[DATA FOR PROCESSING Boundary: Start]

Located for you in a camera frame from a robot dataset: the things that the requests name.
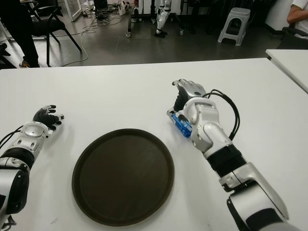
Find left robot hand black silver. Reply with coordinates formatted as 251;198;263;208
33;104;65;132

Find right robot hand black silver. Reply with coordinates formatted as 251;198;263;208
167;78;207;116

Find blue Oreo cookie packet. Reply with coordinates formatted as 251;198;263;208
170;113;193;140

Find white humanoid robot leg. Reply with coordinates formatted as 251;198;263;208
154;0;173;38

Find black chair with armrest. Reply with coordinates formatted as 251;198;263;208
0;43;9;70

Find standing person in black trousers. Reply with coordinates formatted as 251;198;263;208
0;0;40;68

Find grey plastic stool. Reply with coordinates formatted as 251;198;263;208
218;7;248;46

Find round dark brown tray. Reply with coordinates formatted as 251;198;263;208
71;128;174;227

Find white framed leaning panel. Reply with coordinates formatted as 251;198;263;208
61;0;84;23

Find white neighbouring table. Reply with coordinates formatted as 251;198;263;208
265;49;308;94

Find black equipment box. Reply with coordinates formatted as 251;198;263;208
93;0;109;14

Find seated person in white shirt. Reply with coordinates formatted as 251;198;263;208
286;0;308;40

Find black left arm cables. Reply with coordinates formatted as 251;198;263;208
0;126;25;147

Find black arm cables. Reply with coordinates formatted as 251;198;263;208
203;89;241;141
0;126;25;147

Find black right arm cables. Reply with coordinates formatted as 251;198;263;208
203;89;241;141

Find white cable on floor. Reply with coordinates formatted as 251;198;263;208
56;18;99;67

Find black wheeled gantry frame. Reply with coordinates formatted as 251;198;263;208
124;0;186;38

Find black metal frame chair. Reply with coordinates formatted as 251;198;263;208
26;0;82;67

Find tangled floor cable pile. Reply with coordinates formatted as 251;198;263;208
83;3;121;26

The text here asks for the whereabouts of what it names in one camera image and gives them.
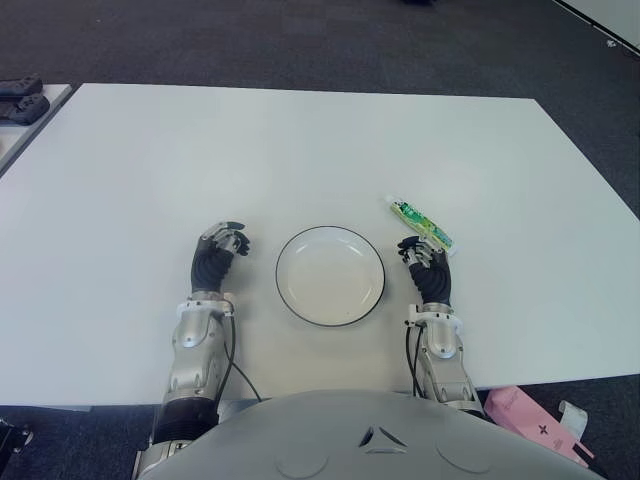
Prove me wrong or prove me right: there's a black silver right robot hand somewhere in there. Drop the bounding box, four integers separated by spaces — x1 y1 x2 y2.
397 235 454 305

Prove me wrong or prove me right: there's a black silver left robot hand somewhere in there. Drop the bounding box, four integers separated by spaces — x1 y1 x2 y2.
191 218 253 293

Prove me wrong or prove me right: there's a green white toothpaste tube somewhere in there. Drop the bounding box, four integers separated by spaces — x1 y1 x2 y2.
388 195 459 257

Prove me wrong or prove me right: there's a white plate with black rim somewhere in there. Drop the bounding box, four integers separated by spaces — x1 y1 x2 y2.
275 226 387 329

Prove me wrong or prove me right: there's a grey robot torso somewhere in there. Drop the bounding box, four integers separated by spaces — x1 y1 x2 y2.
139 389 607 480

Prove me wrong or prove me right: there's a pink cardboard box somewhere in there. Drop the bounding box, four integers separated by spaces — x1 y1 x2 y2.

[DATA FOR PROCESSING Boundary: End]

→ YOUR OBJECTIVE:
Give back the material above exactly, with each picture removed.

→ REPLY TO THE TASK:
Located for you in a camera frame from a robot dataset: the things that the requests name.
Find left robot hand black silver. Reply with coordinates formatted as 251;198;263;208
33;104;65;132

Find right robot hand black silver. Reply with coordinates formatted as 251;198;263;208
167;78;207;116

Find blue Oreo cookie packet. Reply with coordinates formatted as 251;198;263;208
170;113;193;140

Find white humanoid robot leg. Reply with coordinates formatted as 251;198;263;208
154;0;173;38

Find black chair with armrest. Reply with coordinates formatted as 251;198;263;208
0;43;9;70

Find standing person in black trousers. Reply with coordinates formatted as 251;198;263;208
0;0;40;68

Find grey plastic stool. Reply with coordinates formatted as 251;198;263;208
218;7;248;46

Find round dark brown tray. Reply with coordinates formatted as 251;198;263;208
71;128;174;227

Find white framed leaning panel. Reply with coordinates formatted as 251;198;263;208
61;0;84;23

Find white neighbouring table. Reply with coordinates formatted as 251;198;263;208
265;49;308;94

Find black equipment box. Reply with coordinates formatted as 251;198;263;208
93;0;109;14

Find seated person in white shirt. Reply with coordinates formatted as 251;198;263;208
286;0;308;40

Find black left arm cables. Reply with coordinates formatted as 251;198;263;208
0;126;25;147

Find black arm cables. Reply with coordinates formatted as 251;198;263;208
203;89;241;141
0;126;25;147

Find black right arm cables. Reply with coordinates formatted as 251;198;263;208
203;89;241;141

Find white cable on floor. Reply with coordinates formatted as 251;198;263;208
56;18;99;67

Find black wheeled gantry frame. Reply with coordinates formatted as 251;198;263;208
124;0;186;38

Find black metal frame chair. Reply with coordinates formatted as 251;198;263;208
26;0;82;67

Find tangled floor cable pile. Reply with coordinates formatted as 251;198;263;208
83;3;121;26

The text here asks for the whereabouts of what it names in one camera image and gives them.
Prove me wrong or prove me right: there's a black silver right robot hand somewhere in there. Drop the bounding box, four integers separated by spaces — x1 y1 x2 y2.
397 235 454 305

Prove me wrong or prove me right: there's a black silver left robot hand somewhere in there. Drop the bounding box, four integers separated by spaces — x1 y1 x2 y2.
191 218 253 293

Prove me wrong or prove me right: there's a green white toothpaste tube somewhere in there. Drop the bounding box, four integers separated by spaces — x1 y1 x2 y2.
388 195 459 257

Prove me wrong or prove me right: there's a white plate with black rim somewhere in there. Drop the bounding box, four integers separated by spaces — x1 y1 x2 y2.
275 226 387 329

Prove me wrong or prove me right: there's a grey robot torso somewhere in there. Drop the bounding box, four integers separated by spaces — x1 y1 x2 y2.
139 389 607 480

Prove me wrong or prove me right: there's a pink cardboard box somewhere in there. Drop the bounding box, four integers separated by spaces — x1 y1 x2 y2.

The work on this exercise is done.